Antes, sin embargo, en vista del buen talante mostrado por Dubslav durante su truculenta perorata, el presunto portugués, adoptando un tono mucho más cordial, casi servil, trató de suministrarle algunos productos de su almacén por si quería comerciar con ellos. Nadie se adentraba desde hacía mucho en la región, le dijo, y el portador de cualquier mercadería sin duda había de encontrar entre los nativos un mercado con escaso poder adquisitivo, pero ávido de novedades y rarezas.
– Siga mi consejo y llévese esto. le dijo con expresión ladina señalando una hilera de botes de plástico descoloridos por la acción del tiempo, es tinte para el cabello. Nada ilusiona tanto a los nativos como teñirse de rubio, precisamente aquí, donde la falta de agua no permite a nadie lavarse la cabeza siquiera una vez al mes.

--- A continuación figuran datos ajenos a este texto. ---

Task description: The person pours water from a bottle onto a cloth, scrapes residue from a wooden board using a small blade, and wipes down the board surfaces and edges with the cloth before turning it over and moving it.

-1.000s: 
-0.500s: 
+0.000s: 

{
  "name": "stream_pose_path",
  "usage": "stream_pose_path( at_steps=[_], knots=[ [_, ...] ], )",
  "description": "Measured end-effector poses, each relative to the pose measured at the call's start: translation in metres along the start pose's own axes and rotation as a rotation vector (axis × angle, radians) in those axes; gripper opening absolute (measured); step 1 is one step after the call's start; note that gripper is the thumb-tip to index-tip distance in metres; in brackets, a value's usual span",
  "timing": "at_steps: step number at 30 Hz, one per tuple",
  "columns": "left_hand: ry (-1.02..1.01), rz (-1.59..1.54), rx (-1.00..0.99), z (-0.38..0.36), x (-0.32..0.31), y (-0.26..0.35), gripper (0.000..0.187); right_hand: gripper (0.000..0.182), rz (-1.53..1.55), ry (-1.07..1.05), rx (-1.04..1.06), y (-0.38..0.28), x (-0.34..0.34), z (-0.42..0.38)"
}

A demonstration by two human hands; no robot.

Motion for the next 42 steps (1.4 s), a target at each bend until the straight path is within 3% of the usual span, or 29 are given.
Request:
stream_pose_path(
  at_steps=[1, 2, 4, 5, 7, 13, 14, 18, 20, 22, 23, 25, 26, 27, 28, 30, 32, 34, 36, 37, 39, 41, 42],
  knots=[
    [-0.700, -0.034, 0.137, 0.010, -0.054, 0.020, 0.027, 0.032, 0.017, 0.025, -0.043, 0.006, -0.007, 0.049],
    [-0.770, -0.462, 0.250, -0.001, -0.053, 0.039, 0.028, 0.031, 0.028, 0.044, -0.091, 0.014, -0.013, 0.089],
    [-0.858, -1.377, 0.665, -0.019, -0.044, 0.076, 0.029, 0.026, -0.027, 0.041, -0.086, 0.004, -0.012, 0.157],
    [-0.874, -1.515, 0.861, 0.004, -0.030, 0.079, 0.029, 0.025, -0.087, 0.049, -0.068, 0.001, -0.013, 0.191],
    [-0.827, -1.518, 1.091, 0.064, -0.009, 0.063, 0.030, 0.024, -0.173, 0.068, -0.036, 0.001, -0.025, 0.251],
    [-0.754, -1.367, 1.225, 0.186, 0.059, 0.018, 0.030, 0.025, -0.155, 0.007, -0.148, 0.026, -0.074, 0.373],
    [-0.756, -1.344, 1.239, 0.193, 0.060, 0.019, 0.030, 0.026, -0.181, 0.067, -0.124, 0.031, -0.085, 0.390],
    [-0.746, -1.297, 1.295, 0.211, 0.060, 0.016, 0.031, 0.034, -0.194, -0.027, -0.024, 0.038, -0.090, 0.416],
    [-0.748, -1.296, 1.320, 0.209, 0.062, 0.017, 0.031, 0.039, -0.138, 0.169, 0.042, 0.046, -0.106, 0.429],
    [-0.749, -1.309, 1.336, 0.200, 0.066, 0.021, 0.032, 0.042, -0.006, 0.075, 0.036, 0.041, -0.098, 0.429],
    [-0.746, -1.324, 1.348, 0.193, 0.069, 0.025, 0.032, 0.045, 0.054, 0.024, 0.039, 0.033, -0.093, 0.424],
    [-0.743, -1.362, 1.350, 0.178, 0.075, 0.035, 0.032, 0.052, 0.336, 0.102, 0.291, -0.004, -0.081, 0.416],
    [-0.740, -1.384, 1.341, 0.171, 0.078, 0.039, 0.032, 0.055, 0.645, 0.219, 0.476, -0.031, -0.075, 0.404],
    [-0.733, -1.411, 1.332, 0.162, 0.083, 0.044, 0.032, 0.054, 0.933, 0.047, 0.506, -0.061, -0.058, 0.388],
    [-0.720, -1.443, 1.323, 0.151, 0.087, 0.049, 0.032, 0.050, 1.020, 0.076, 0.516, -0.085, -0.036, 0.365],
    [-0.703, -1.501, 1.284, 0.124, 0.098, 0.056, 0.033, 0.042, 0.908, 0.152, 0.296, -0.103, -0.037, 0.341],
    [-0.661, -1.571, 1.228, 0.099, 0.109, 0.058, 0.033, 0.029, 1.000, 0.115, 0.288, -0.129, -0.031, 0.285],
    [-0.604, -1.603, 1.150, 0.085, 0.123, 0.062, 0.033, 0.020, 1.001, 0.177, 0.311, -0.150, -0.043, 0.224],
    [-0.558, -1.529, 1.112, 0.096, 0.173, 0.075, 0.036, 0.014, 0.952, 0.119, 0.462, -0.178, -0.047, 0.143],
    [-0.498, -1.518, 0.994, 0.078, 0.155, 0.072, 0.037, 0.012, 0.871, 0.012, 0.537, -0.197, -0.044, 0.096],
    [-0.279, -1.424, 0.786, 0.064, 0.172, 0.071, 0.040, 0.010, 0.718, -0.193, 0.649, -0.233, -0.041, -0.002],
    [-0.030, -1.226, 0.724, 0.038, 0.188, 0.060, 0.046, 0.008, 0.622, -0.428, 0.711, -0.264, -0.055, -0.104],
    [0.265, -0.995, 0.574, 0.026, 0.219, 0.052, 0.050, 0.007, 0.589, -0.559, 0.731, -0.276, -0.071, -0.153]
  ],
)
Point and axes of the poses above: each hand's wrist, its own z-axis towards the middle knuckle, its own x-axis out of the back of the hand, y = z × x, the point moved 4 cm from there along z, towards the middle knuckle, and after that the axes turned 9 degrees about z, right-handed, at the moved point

Por supuesto, no son tontos: con la piel como el carbón y las facciones de simio, nadie pretende hacerse pasar por sueco. Simplemente, les gusta, como en nuestros países las joyas y los vestidos caros gustan a las mujeres viejas y feas. Será un símbolo de estatus o llámelo como quiera. Dubslav compró dos docenas de botes y los cargó en el camión: allí sobraba espacio y le convenía estar a bien con el presunto portugués.